Muitos tentaram, mas poucos conseguiram criar um filme de horror que pareça realmente um pesadelo como experienciado pela mente de uma criança. Justamente por fazer isso tão bem, Skinamarink é bastante estranho.
O filme é um terror experimental que custou meros US$ 15.000, e mostra duas crianças que acordam no meio da noite e percebem que seus pais sumiram. A partir daí elas começam a testemunhar coisas assustadoras na casa, como janelas que somem, luzes que apagam e acendem sem motivo aparente e privadas grudadas no teto.
Skinamarink alcançou um status cult após vazar na internet e quase imediatamente viralizar no Reddit e TikTok, onde os usuários filmavam reações para mostrar como certas cenas são assustadoras.
A ligação entre o filme e a web é quase umbilical: o diretor do longa, Kyle Edward Ball, ganhou certa notoriedade com o canal do YouTube Bitesized Nightmares, onde o público envia pesadelos noturnos e Ball tenta filmá-los da forma mais assustadora possível.
Skinamarink reúne muito da estética dos curtas do canal: vozes distorcidas e sussurradas, textura granulada retrô, rádios e TVs como elementos aterrorizantes, e luz indireta. Exatamente por isso é perfeito para viralizar: cada cena tem vida própria, e contém elementos assustadores o bastante para ganhar força como um vídeo curto.

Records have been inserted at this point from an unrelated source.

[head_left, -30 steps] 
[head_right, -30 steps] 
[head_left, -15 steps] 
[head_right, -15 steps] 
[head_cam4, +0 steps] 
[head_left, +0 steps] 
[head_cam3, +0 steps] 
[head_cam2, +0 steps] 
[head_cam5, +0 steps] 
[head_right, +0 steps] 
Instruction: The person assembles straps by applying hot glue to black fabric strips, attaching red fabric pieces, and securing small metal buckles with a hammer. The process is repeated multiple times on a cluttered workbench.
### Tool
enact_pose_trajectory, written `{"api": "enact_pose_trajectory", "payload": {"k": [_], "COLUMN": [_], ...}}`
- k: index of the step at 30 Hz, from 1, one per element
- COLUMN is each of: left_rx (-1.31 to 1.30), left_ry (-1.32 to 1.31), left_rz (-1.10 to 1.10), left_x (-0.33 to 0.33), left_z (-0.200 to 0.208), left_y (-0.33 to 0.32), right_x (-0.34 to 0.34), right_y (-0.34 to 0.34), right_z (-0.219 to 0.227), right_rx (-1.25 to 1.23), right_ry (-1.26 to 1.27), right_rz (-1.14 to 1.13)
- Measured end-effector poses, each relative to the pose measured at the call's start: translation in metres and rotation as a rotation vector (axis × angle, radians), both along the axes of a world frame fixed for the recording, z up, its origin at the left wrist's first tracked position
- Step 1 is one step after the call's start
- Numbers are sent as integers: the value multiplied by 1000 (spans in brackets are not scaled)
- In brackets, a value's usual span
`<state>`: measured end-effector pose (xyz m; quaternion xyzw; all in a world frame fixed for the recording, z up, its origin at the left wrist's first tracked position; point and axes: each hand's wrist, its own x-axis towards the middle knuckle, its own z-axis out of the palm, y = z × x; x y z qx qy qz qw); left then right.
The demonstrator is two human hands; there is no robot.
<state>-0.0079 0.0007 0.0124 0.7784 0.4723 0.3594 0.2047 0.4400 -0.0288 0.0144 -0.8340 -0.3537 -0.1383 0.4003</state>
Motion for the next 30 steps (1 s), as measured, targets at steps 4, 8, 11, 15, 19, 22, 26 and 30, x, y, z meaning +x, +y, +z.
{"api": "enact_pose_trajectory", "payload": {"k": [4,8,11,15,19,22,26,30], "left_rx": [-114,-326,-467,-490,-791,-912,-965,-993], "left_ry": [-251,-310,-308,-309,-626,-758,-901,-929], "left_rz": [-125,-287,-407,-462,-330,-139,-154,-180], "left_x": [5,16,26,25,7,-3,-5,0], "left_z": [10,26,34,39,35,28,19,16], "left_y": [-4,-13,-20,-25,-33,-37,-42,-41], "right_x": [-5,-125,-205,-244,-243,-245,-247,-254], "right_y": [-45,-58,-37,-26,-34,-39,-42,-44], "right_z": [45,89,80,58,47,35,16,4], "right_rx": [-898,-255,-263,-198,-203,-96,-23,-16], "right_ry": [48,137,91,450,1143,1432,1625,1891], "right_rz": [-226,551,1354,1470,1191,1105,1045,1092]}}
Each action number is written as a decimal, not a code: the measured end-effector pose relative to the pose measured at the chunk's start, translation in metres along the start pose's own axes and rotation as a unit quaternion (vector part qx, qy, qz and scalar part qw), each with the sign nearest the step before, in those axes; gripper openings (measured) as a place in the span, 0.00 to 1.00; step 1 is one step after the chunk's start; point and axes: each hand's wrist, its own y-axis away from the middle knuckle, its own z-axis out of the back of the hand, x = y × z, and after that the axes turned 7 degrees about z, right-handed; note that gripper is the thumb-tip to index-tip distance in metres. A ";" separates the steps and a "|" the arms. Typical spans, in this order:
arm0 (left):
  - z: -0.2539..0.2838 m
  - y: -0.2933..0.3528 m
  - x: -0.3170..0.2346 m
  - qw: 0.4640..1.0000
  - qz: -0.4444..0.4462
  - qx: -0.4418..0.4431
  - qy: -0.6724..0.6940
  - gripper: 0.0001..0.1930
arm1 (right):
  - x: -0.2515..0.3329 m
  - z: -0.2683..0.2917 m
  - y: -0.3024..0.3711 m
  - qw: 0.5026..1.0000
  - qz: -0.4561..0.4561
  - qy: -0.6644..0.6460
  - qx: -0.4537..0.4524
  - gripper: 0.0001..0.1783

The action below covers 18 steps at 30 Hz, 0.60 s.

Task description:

Também emula muito bem os pesadelos vividos por mentes infantis, onde noites parecem durar eternidades e cada barulho inocente se torna uma experiência mortificante. Ball teve o cuidado de filmá-lo na casa onde morou quando era criança, e ambientá-lo em 1995, o que permite desenhos esquisitos na televisão — praticamente todos eles parecidos com o game Cuphead (2017) — e a presença de equipamentos datados.
A lógica-pesadelo que rege o filme o torna um filme quase inteiramente em primeira pessoa, que nunca mostra o rosto das crianças, mas apenas a visão delas da casa, em um processo interminável de rearranjo visual da qual somos meras testemunhas. O resultado é mais perturbador do que propriamente assustador, como é o esperado em um filme de terror.
É possível ter uma ideia no trailer abaixo.
Como experimento aterrorizante, poucos chegaram tão longe quanto esse longa. Há diversas cenas amedrontadoras, auxiliadas por um design de som excelente, que reúne desenhos animados, as vozes de crianças e os barulhos estranhos que representam partes da casa que se foram. Ajuda ainda o fato de as crianças não parecerem tão assustadas assim: em certos momentos, os dois infantes parecem até mesmo parte do terror que os cerca.
Para a maioria do público, Skinamarink será apenas frustrante e repetitivo, talvez por Ball evitar fazer qualquer concessão narrativa à experiência puramente sensorial. Seus 100 minutos parecem muito longos, ao nos privarem de qualquer narrativa consistente e se propor a apenas nos colocar no centro de todo o horror ali presente.
De uma certa forma, é realmente similar a uma colagem de vídeos curtos de redes sociais — cada um deles é impactante, mas a soma deles é menor que suas partes.
Quando se propõe a narrar, Ball atinge o ápice: a cena em que as crianças encontram a mãe e travam um diálogo bizarro com ela é o ponto alto do filme, mas acaba enterrado ante experimentos visuais e colagens de imagens que não exatamente significam algo, mas buscam arrancar certas reações do público.
O formato é importante aqui também. É bem possível que o filme seja muito mais interessante quando visto sem contexto, em algum canal estranho da TV ou no autoplay do YouTube durante uma sessão de sono inesperada na sala. Acordar e ver tal filme no meio da madrugada, naqueles momentos curtos de amnésia pós-sono, parece ser exatamente o que Ball tinha em mente quando filmou os corredores escuros e quartos onde percorreu na infância.
Ainda que possivelmente Skinamarink não se torne um clássico como O Iluminado (uma inspiração para o diretor, segundo ele próprio) e A Bruxa de Blair (um antecessor estético óbvio), é possível dizer que este é um filme importante, que aponta para o futuro da poderosa conexão entre narrativas de terror e certos nichos de internet — afinal, foi na web onde o mito do Slenderman nasceu.
Não se surpreenda se diversos diretores geração Z imitem o sucesso deste aqui.